╔══

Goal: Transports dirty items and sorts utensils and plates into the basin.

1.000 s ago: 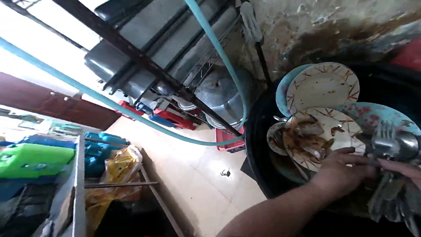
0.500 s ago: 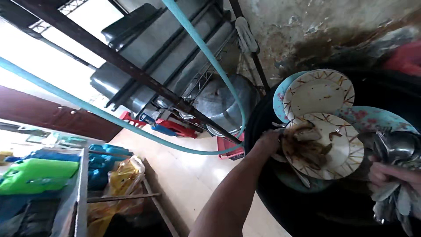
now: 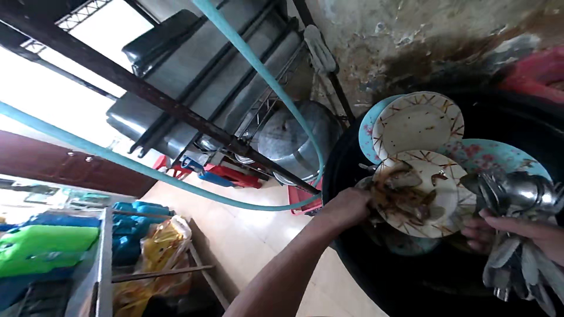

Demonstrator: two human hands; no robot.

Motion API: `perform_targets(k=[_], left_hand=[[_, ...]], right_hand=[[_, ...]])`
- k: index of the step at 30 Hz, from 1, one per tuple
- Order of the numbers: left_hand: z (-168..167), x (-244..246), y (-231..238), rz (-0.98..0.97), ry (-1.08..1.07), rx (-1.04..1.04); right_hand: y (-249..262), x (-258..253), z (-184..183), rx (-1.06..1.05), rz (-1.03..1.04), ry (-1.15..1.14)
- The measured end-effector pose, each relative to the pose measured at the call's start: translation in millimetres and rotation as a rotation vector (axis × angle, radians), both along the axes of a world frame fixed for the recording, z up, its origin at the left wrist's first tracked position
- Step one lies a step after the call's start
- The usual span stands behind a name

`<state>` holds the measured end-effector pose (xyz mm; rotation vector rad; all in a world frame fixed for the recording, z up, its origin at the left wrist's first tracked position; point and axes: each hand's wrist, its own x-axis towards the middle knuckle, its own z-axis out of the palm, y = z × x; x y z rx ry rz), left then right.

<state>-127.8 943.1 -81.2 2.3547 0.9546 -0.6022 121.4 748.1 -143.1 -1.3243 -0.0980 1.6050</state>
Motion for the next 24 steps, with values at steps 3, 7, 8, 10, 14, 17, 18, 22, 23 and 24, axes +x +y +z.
perform_targets(k=[3, 7, 8, 10, 14, 17, 18, 22, 23, 24], left_hand=[[28, 32, -28, -0.183, -0.149, 0.096], [41, 96, -53, -0.336, -0.295, 0.051], [42, 107, -54, -0.327, -0.340, 0.012], [38, 126, -47, -0.287, -0.382, -0.062], [32, 130, -27, -0.106, -0.415, -0.264], [23, 109, -6, 0.097, -0.479, -0.428], [17, 102, 4, 0.181, -0.493, -0.417], [-22, 72, 38, 0.453, -0.302, -0.082], [-37, 66, 42, 0.484, -0.236, -0.034], [-50, 60, 43, 0.504, -0.190, -0.009]], right_hand=[[0, 3, -14, 0.062, 0.094, 0.017], [-1, 4, -21, 0.141, 0.143, -0.056], [-3, 4, -18, 0.141, 0.157, -0.089], [-5, 6, -11, 0.147, 0.165, -0.062], [-4, 2, -8, 0.125, 0.138, -0.104], [-6, 3, -14, 0.119, 0.100, -0.177], [-7, 3, -15, 0.125, 0.053, -0.189], [-6, -2, -13, 0.138, -0.173, -0.192], [-6, -4, -11, 0.135, -0.209, -0.194], [-5, -5, -9, 0.128, -0.238, -0.196]])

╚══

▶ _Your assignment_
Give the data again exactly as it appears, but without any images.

▶ _Answer area_
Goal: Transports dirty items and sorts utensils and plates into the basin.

1.000 s ago: 
0.500 s ago: 
now: 

Demonstrator: two human hands; no robot.

Motion API: `perform_targets(k=[_], left_hand=[[_, ...]], right_hand=[[_, ...]])`
- k: index of the step at 30 Hz, from 1, one per tuple
- Order of the numbers: left_hand: z (-168..167), x (-244..246), y (-231..238), rz (-0.98..0.97), ry (-1.08..1.07), rx (-1.04..1.04); right_hand: y (-249..262), x (-258..253), z (-184..183), rx (-1.06..1.05), rz (-1.03..1.04), ry (-1.15..1.14)
- The measured end-effector pose, each relative to the pose measured at the call's start: translation in millimetres and rotation as a rotation vector (axis × angle, radians), both along the axes of a world frame fixed for the recording, z up, its origin at the left wrist's first tracked position
- Step one lies a step after the call's start
- The usual span stands behind a name

`<state>` holds the measured end-effector pose (xyz mm; rotation vector rad; all in a world frame fixed for the recording, z up, its origin at the left wrist's first tracked position; point and axes: each hand's wrist, its own x-axis towards the middle knuckle, its own z-axis out of the palm, y = z × x; x y z rx ry rz), left then right.

<state>-127.8 943.1 -81.2 2.3547 0.9546 -0.6022 121.4 748.1 -143.1 -1.3243 -0.0980 1.6050</state>
Motion for the next 24 steps, with values at steps 3, 7, 8, 10, 14, 17, 18, 22, 23 and 24, axes +x +y +z.
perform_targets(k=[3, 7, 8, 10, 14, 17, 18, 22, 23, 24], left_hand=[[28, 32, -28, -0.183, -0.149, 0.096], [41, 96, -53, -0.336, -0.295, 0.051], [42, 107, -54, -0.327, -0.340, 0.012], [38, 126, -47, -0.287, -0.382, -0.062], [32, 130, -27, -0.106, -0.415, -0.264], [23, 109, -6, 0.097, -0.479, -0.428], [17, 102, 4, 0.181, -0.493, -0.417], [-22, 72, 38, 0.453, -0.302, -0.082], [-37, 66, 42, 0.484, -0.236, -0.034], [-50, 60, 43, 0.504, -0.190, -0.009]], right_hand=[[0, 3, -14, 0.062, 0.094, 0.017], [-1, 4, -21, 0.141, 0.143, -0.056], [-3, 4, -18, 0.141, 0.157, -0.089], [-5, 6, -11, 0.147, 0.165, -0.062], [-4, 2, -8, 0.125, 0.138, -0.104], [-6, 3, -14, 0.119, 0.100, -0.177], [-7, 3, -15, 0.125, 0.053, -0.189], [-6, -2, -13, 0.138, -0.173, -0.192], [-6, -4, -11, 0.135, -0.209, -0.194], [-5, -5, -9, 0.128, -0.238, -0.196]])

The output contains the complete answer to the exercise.